EXERCISE PROMPT: Reproduce exactly the final portion of the data: every line from the one containing "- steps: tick" through the last line, inclusive.
SUPPLIED DATA below:
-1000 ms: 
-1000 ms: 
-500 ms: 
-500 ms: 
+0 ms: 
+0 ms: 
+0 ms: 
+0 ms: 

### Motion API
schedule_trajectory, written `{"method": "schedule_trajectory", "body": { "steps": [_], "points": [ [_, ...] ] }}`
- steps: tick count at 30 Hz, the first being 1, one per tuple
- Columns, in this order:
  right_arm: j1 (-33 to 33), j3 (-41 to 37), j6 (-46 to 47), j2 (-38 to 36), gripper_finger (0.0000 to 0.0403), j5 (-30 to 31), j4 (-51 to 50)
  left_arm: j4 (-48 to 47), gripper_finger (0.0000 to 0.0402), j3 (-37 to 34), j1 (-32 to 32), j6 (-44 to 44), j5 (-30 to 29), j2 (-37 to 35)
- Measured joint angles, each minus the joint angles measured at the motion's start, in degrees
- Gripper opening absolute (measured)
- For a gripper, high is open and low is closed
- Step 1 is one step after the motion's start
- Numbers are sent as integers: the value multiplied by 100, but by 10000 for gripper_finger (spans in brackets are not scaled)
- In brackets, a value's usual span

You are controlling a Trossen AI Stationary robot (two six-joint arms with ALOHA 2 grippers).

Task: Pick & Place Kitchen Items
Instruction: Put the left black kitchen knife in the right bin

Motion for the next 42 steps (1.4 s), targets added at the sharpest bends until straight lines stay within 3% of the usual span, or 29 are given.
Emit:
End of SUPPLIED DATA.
THE COMPLETED TASK:
- steps: tick count at 30 Hz, the first being 1, one per tuple
- Columns, in this order:
  right_arm: j1 (-33 to 33), j3 (-41 to 37), j6 (-46 to 47), j2 (-38 to 36), gripper_finger (0.0000 to 0.0403), j5 (-30 to 31), j4 (-51 to 50)
  left_arm: j4 (-48 to 47), gripper_finger (0.0000 to 0.0402), j3 (-37 to 34), j1 (-32 to 32), j6 (-44 to 44), j5 (-30 to 29), j2 (-37 to 35)
- Measured joint angles, each minus the joint angles measured at the motion's start, in degrees
- Gripper opening absolute (measured)
- For a gripper, high is open and low is closed
- Step 1 is one step after the motion's start
- Numbers are sent as integers: the value multiplied by 100, but by 10000 for gripper_finger (spans in brackets are not scaled)
- In brackets, a value's usual span

You are controlling a Trossen AI Stationary robot (two six-joint arms with ALOHA 2 grippers).

Task: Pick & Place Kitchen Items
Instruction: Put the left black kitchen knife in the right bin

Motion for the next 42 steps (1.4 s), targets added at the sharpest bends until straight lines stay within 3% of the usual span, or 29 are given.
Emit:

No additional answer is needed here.